こんなに騒がしくこの教室に入ってくるのは一人しかいない。

「ミロ……うるさいんだけど。」
「ああ、すまんすまん。あまりにやばかったんで、つい。」

てへへ、と彼は自分をかわいいと思っているのか下を出して笑っていた。
まぁ実際容姿端麗だから珍しいものを見れて悪い気はしない。
…完全にだまされた気もするが。
ミロはそのままカミュに抱きついた。
大層おもてになる2人だから私と親友以外の女子は黄色い声をあげる。
それも気にしないのか、カミュは我関せずといった様子で勉強しているのか、ノートにペンを走らせていた。

「なぁカミュー。助けてくれよー。」
「どうせ授業中寝てばかりいたんだろう。自業自得だ。」

なおもノートに視線を落としたまま話すカミュの言葉にミロだけでなく私までダメージを負う。
ミロと私は同じ状況だと言っても過言ではない。
そして目の前で親友があんたたち、似たもの同士よねと言ったことが私に追い打ちをかけた。

「なんかミロと一緒にされたくない……。」
「だったらちゃんと勉強しなさいよ。」
「う…あ!先生たちに直接ききにいったほうが早いんじゃない?」

私がそう言うと親友はため息をついた。
なんだか結構離れた場所にいるミロたちのほうからもきこえた気がする。

「あんたみたいな考えの人がいないわけないじゃない。ためしに実験室見てみなさいよ。

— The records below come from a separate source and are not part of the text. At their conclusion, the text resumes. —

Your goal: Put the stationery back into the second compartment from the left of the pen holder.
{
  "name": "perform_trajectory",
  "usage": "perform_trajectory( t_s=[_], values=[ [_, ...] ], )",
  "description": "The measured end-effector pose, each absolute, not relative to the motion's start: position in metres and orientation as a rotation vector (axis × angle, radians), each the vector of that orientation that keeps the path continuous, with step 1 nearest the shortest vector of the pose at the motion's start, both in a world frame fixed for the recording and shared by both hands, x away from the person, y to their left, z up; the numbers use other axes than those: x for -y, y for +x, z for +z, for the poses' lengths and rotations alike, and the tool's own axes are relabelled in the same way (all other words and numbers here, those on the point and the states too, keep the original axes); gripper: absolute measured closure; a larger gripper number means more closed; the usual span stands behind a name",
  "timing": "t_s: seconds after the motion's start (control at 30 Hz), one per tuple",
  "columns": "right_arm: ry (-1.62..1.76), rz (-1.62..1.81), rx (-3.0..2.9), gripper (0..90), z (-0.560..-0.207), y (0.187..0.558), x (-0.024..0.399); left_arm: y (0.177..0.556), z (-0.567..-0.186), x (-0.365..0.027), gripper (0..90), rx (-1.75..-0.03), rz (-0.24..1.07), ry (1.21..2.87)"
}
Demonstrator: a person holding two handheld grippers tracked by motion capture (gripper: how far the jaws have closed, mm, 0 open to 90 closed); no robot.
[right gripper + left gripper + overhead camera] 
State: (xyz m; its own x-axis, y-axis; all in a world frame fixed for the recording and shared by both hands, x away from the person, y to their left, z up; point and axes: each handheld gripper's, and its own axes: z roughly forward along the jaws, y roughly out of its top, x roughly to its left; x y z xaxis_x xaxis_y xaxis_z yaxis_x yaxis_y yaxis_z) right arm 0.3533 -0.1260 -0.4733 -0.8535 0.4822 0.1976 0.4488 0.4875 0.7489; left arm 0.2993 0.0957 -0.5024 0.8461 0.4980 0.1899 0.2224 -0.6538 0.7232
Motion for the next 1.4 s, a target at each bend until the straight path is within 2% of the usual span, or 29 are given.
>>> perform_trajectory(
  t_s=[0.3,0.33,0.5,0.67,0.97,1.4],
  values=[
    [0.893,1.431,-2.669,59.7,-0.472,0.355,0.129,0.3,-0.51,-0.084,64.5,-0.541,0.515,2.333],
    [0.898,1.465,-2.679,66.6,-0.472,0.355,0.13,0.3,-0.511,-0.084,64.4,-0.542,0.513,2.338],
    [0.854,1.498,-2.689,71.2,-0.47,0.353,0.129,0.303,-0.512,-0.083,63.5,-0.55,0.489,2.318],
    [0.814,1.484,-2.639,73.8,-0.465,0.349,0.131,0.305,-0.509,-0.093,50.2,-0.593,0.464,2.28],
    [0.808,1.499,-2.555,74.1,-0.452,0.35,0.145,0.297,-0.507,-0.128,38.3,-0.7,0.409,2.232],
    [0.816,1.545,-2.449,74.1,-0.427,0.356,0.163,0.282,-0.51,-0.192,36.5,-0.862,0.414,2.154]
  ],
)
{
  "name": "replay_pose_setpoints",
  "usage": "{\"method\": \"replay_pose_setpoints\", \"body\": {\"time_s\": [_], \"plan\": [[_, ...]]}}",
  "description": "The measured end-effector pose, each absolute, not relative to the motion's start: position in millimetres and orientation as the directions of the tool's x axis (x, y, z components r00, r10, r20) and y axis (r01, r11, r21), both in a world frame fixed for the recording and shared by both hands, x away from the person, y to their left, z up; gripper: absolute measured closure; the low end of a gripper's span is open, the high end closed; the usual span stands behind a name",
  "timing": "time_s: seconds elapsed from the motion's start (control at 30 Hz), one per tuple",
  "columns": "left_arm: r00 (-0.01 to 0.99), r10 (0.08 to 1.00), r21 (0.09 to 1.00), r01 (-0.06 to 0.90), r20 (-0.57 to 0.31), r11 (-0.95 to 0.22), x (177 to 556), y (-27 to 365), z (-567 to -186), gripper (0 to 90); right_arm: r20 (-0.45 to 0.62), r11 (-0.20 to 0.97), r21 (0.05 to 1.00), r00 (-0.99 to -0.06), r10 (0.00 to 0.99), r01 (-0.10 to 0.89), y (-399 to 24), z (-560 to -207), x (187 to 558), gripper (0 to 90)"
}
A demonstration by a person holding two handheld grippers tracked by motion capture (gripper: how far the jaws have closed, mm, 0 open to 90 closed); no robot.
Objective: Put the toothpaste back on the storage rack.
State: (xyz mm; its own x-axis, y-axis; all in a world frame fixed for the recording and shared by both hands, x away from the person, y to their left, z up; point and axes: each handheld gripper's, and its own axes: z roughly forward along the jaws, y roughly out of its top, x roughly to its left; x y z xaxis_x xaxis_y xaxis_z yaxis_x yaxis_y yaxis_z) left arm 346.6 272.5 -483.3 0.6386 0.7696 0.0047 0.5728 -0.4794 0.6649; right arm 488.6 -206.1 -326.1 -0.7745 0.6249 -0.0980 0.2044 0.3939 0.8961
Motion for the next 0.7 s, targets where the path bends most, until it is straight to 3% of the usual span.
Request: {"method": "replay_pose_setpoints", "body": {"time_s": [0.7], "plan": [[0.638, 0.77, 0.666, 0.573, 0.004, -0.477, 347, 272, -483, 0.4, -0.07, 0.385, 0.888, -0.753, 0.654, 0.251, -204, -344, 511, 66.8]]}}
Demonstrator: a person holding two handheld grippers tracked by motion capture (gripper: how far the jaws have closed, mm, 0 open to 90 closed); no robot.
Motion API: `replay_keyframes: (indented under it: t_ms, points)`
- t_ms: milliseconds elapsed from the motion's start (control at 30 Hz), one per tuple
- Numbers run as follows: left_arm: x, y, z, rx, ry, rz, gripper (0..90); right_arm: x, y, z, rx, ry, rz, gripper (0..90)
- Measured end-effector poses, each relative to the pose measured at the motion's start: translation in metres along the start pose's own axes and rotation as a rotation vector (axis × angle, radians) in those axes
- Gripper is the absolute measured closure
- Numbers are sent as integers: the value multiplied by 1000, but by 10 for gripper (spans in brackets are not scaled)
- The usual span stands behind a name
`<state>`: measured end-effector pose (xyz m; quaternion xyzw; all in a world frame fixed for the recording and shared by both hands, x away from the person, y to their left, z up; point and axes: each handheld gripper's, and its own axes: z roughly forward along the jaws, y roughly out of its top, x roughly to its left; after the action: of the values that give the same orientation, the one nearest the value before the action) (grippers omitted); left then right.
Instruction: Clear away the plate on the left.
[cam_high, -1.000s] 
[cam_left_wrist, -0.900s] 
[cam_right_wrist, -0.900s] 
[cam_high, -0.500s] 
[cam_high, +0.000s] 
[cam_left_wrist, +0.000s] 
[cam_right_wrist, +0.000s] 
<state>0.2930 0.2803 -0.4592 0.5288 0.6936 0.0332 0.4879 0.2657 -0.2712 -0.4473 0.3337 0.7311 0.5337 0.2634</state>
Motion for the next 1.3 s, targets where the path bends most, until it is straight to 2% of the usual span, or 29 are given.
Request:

」

私たち1年の教室がある階には理科系の授業で使う実験室がある。
だいたいアルバフィカ先生とマニゴルド先生は白衣姿でそこにいるのが確認されており、女子が集まっていることもあった。
そんな場所を教室にある廊下側の窓から見てみると長蛇の列ができている。
女子の比率は高いものの、今日は男子もいるようだ。

「何あれ……。」
「テストに関する情報を得るために躍起になっている人たちと先生たちのファン。」
「うへぇ……。」

教科書片手に勉強しながら並んでいる姿ははたから見れば異様だ。
そこまでしてもテストの情報がえられるとは限らない。
マニゴルド先生はともかく、真面目なアルバフィカ先生が教えてくれるとは思えない。
それを思うと、先生たちに知恵を借りようとしていたさっきまでの自分が馬鹿みたいに思える。
そして先生たちのファンもちょくちょく見かけるがよく飽きないものだ。
見ているだけがそんなにいいのだろうか。

「好きな人の姿が見れるだけで、満足なんじゃないの。私にはわからない感情だけどね。」

親友に疑問を投げかければ呆れたように返されてなんとなく安堵する。
自分にもその感情は理解できなかった。
それは彼女たちのように人を好きだと、男性を好きだと実感したことがないからだろうか。

いつの間にかぼーっと考えこんでいたようで親友に頭を叩かれる。
集中して勉強しろ、ということらしい。
私の中で疑問は消化されることなく、テスト勉強の影に隠れて消えていった。